Instructions to follow:
Without any of their pictures, return all of the records exactly.

╭──

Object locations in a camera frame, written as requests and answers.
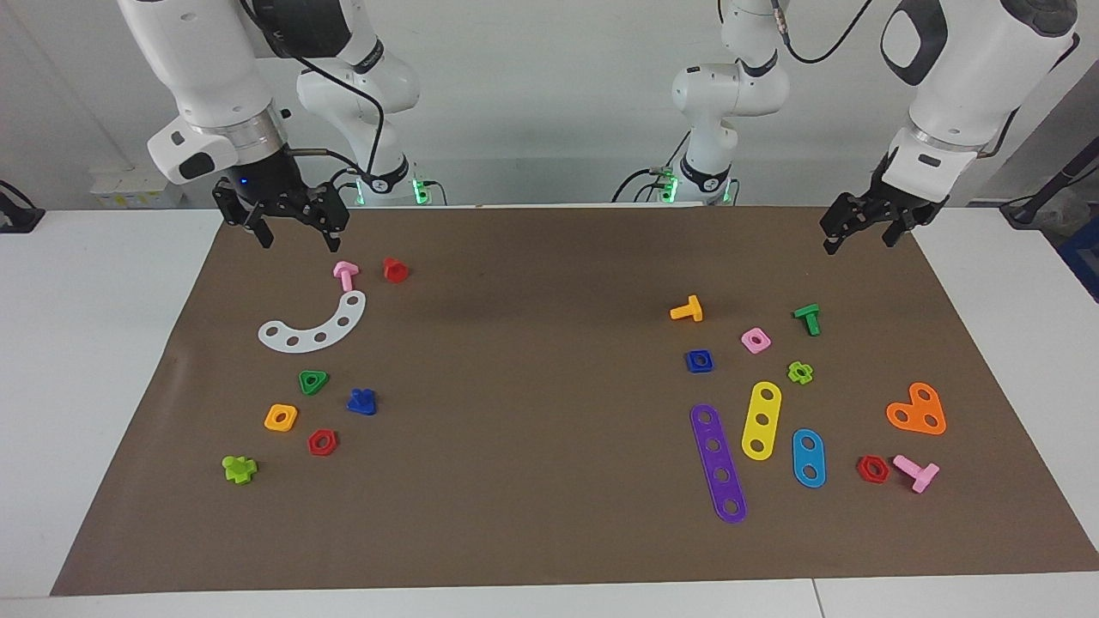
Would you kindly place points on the green triangular plastic nut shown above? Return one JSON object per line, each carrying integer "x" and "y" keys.
{"x": 307, "y": 385}

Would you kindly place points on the yellow square plastic nut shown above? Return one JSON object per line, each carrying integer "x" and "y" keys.
{"x": 271, "y": 419}

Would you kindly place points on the pink square plastic nut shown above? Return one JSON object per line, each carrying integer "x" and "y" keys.
{"x": 748, "y": 342}

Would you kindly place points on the white curved strip with holes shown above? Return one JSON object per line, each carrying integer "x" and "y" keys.
{"x": 319, "y": 336}

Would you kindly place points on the red plastic screw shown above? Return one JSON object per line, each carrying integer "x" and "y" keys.
{"x": 395, "y": 271}

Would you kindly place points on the lime green plastic screw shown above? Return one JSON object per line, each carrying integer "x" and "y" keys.
{"x": 239, "y": 469}

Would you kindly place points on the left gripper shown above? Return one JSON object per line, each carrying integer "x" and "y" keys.
{"x": 919, "y": 209}

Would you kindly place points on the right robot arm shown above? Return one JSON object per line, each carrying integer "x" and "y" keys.
{"x": 215, "y": 77}

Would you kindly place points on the blue square plastic nut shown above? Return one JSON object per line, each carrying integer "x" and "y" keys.
{"x": 692, "y": 361}

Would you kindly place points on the blue plastic screw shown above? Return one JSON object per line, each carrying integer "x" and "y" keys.
{"x": 361, "y": 402}

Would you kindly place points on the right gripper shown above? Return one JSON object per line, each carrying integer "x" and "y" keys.
{"x": 266, "y": 180}

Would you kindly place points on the blue crate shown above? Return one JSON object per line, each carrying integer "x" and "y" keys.
{"x": 1083, "y": 257}

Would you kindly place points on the blue strip with two holes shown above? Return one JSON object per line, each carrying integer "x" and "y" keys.
{"x": 808, "y": 458}

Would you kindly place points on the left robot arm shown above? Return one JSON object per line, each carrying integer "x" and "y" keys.
{"x": 970, "y": 77}

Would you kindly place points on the white wall box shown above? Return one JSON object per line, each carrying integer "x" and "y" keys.
{"x": 129, "y": 190}

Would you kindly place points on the red hexagonal plastic nut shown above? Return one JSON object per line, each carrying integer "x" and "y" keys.
{"x": 314, "y": 444}
{"x": 863, "y": 469}

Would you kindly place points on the orange heart plate with holes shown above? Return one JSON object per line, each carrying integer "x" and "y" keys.
{"x": 914, "y": 421}

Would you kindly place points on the purple strip with four holes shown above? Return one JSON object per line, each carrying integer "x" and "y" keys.
{"x": 717, "y": 459}

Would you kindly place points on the orange plastic screw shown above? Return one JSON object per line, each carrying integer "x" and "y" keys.
{"x": 689, "y": 311}

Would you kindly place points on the yellow strip with three holes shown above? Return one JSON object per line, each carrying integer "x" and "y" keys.
{"x": 761, "y": 412}

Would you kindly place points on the black stand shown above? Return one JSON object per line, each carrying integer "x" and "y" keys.
{"x": 15, "y": 215}
{"x": 1043, "y": 193}

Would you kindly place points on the pink plastic screw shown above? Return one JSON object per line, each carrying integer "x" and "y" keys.
{"x": 915, "y": 470}
{"x": 346, "y": 273}

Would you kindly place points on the lime green flower nut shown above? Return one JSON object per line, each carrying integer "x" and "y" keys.
{"x": 794, "y": 373}

╰──

Exercise output:
Object locations in a camera frame, written as requests and answers.
Would you kindly place points on the green triangular plastic nut shown above? Return one JSON object per line, each carrying integer "x" and "y" keys.
{"x": 307, "y": 385}

Would you kindly place points on the yellow square plastic nut shown above? Return one JSON object per line, each carrying integer "x" and "y" keys.
{"x": 271, "y": 419}

Would you kindly place points on the pink square plastic nut shown above? Return one JSON object per line, each carrying integer "x" and "y" keys.
{"x": 748, "y": 342}

Would you kindly place points on the white curved strip with holes shown above? Return one JSON object per line, each carrying integer "x" and "y" keys.
{"x": 319, "y": 336}

Would you kindly place points on the red plastic screw shown above? Return one JSON object per line, each carrying integer "x" and "y" keys.
{"x": 395, "y": 271}

Would you kindly place points on the lime green plastic screw shown above? Return one JSON object per line, each carrying integer "x" and "y" keys.
{"x": 239, "y": 469}

Would you kindly place points on the left gripper shown above? Return one JSON object per line, each carrying integer "x" and "y" keys.
{"x": 919, "y": 209}

Would you kindly place points on the right robot arm shown above? Return one JSON object per line, each carrying integer "x" and "y" keys.
{"x": 215, "y": 77}

Would you kindly place points on the blue square plastic nut shown above? Return one JSON object per line, each carrying integer "x" and "y" keys.
{"x": 692, "y": 361}

Would you kindly place points on the blue plastic screw shown above? Return one JSON object per line, each carrying integer "x" and "y" keys.
{"x": 361, "y": 402}

Would you kindly place points on the right gripper shown above? Return one JSON object per line, each carrying integer "x" and "y" keys.
{"x": 266, "y": 180}

Would you kindly place points on the blue crate shown above? Return one JSON object per line, each carrying integer "x" and "y" keys.
{"x": 1083, "y": 257}

Would you kindly place points on the blue strip with two holes shown above? Return one JSON object per line, each carrying integer "x" and "y" keys.
{"x": 808, "y": 458}

Would you kindly place points on the left robot arm shown above? Return one JSON object per line, each carrying integer "x" and "y" keys.
{"x": 970, "y": 77}

Would you kindly place points on the white wall box shown above? Return one JSON object per line, each carrying integer "x" and "y" keys.
{"x": 129, "y": 190}

Would you kindly place points on the red hexagonal plastic nut shown above? Return one JSON object per line, each carrying integer "x" and "y" keys.
{"x": 314, "y": 444}
{"x": 863, "y": 469}

Would you kindly place points on the orange heart plate with holes shown above? Return one JSON object per line, each carrying integer "x" and "y" keys.
{"x": 914, "y": 421}

Would you kindly place points on the purple strip with four holes shown above? Return one JSON object per line, each carrying integer "x" and "y" keys.
{"x": 717, "y": 459}

Would you kindly place points on the orange plastic screw shown above? Return one JSON object per line, each carrying integer "x" and "y" keys.
{"x": 689, "y": 311}

Would you kindly place points on the yellow strip with three holes shown above? Return one JSON object per line, each carrying integer "x" and "y" keys.
{"x": 761, "y": 412}

Would you kindly place points on the black stand shown above? Return one JSON object per line, each carrying integer "x" and "y" keys.
{"x": 15, "y": 215}
{"x": 1043, "y": 193}

Would you kindly place points on the pink plastic screw shown above? Return one JSON object per line, each carrying integer "x" and "y" keys.
{"x": 915, "y": 470}
{"x": 346, "y": 273}

Would you kindly place points on the lime green flower nut shown above? Return one JSON object per line, each carrying integer "x" and "y" keys.
{"x": 794, "y": 373}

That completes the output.